_Your instructions_
A complete answer includes every line below with the word "camera".

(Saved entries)
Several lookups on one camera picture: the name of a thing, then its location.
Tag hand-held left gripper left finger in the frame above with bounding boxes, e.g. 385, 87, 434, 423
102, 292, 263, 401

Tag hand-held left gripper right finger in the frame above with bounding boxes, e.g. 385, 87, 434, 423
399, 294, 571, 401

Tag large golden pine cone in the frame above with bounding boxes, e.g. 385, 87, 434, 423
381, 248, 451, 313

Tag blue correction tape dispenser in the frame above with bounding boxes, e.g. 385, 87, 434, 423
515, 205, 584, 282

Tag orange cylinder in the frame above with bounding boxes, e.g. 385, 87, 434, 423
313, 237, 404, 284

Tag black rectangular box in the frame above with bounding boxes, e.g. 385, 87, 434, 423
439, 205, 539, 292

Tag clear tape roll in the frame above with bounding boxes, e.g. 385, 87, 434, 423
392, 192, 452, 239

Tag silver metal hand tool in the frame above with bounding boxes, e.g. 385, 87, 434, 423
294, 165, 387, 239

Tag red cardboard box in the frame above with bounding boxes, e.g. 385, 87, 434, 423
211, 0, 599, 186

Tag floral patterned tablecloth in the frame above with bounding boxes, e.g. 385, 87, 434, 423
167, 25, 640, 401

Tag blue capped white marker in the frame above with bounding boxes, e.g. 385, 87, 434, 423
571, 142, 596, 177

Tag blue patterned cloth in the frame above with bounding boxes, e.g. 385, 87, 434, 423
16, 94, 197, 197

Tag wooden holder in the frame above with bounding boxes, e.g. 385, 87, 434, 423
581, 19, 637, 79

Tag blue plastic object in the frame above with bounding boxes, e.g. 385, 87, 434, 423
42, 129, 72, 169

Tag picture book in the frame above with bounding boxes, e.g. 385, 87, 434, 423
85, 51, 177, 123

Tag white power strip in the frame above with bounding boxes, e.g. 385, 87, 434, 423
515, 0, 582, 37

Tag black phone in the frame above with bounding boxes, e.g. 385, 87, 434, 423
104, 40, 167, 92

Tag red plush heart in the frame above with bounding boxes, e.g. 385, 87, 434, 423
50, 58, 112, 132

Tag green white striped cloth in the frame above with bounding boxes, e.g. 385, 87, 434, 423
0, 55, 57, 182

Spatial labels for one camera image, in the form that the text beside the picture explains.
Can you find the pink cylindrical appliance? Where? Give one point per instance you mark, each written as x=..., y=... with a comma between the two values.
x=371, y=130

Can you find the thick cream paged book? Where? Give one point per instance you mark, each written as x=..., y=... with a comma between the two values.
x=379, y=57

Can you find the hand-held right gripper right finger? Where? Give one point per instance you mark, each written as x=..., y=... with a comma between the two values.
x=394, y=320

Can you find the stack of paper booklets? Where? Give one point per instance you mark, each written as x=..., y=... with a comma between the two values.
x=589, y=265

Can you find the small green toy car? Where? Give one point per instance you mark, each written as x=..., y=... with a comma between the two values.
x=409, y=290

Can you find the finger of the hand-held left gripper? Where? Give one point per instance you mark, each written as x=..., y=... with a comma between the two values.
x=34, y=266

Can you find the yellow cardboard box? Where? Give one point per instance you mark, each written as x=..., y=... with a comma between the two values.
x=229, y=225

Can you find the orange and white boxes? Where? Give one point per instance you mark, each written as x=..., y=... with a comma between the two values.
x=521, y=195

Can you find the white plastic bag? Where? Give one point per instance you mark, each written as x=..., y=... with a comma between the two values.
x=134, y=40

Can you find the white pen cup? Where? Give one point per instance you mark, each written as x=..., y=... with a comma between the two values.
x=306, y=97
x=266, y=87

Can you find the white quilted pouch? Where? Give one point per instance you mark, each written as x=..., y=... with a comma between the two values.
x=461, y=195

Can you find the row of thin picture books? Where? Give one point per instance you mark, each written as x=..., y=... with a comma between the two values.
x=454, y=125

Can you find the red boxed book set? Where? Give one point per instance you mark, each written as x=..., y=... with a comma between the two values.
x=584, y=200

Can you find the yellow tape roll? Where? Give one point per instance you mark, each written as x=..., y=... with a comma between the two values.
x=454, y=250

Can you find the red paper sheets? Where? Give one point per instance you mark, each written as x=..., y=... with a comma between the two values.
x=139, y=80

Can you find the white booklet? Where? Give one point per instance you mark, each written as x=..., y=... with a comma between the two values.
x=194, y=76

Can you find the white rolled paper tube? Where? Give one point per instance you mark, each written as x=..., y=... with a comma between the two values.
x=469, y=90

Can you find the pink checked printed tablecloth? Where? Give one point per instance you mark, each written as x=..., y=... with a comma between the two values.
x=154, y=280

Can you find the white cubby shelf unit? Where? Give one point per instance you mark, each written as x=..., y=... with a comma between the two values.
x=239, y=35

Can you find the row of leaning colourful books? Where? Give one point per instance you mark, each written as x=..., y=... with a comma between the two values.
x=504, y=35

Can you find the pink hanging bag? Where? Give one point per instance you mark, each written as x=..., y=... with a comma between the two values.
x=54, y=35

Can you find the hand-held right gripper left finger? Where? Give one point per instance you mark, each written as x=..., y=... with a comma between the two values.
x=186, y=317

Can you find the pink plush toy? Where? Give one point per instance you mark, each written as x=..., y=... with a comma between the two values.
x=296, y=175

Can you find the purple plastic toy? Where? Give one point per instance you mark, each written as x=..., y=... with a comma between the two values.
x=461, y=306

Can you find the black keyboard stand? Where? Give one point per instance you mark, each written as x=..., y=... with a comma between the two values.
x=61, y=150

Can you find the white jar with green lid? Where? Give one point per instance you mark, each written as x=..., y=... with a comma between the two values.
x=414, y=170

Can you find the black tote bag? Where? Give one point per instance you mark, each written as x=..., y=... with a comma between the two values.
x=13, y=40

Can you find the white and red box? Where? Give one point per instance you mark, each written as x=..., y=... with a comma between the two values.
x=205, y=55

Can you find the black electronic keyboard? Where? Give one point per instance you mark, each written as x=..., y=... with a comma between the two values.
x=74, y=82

_Task result_
Several lookups on one camera picture: the name of a thing, then its location.
Spatial labels for one camera image, in the form that the text beside the picture explains.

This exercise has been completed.